European Initiatives

FP7 Projects

MathAna
  • Title: Mathematical Analysis of Anaesthesia

  • Type: IDEAS

  • Instrument: ERC Starting Grant (Starting)

  • Duration: January 2011 - December 2015

  • Coordinator: Inria (France)

  • Abstract: General anaesthesia is an important method in today's hospital practice and especially in surgery. To supervise the depth of anaesthesia during surgery, the anaesthesist applies electroencephalography (EEG) and monitors the brain activity of the subject on the scalp. The applied monitoring machine calculates the change of the power spectrum of the brain signals to indicate the anaesthetic depth. This procedure is based on the finding that the concentration increase of the anaesthetic drug changes the EEG-power spectrum in a significant way. Although this procedure is applied world-wide, the underlying neural mechanism of the spectrum change is still unknown. The project aims to elucidate the underlying neural mechanism by a detailed investigating a mathematical model of neural populations. The investigation is based on analytical calculations in a neural population model of the cortex involving intrinsic neural properties of brain areas and feedback loops to other areas, such as the loop between the cortex and the thalamus.
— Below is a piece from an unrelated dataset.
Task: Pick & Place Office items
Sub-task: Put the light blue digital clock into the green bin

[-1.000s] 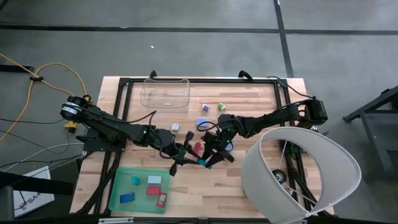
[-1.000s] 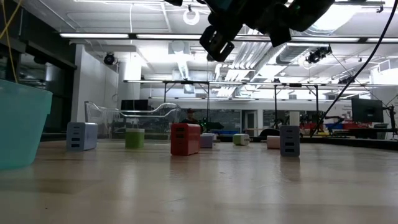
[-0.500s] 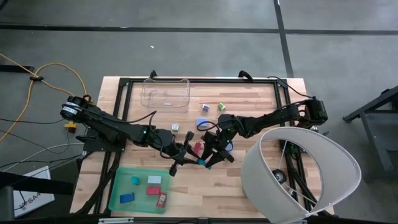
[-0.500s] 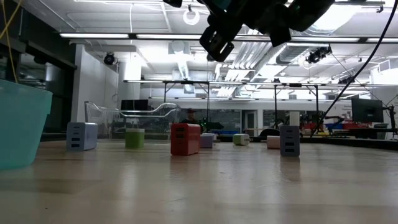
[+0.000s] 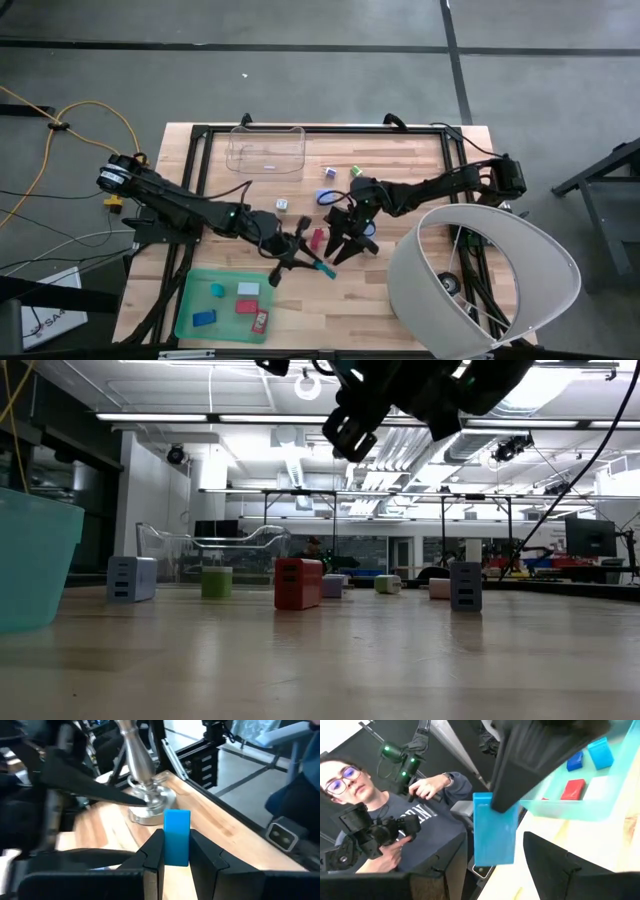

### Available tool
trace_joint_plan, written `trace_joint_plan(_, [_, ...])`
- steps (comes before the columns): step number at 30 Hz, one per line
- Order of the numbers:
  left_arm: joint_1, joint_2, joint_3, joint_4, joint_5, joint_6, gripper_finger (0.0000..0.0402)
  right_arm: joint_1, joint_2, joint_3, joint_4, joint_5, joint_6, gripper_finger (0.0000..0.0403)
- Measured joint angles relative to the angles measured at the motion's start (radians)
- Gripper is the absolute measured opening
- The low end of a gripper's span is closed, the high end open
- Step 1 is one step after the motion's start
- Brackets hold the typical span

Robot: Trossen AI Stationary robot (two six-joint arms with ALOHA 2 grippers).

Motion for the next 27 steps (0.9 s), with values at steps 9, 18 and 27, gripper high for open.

Currently, there are two proposed mechanisms for the charactertisic change of the power spectrum: a highly nonlinear jump in the activation (so-called phase transition) and a linear behaviour.

    The project mainly focusses on the nonlinear jump to finally rule it out or support it. A subsequent comparison to previous experimenta results aims to fit the physiological parameters. Since the cortex population is embedded into a network of other cortical areas and the thalamus, the corresponding analytical investigations takes into account external stochastic (from other brain areas) and time-periodic (thalamic) forces. To this end it is necessary to develop several novel nonlinear analysis technique of neural populations to derive the power spectrum close to the phase transition and conditions for physiological parameters.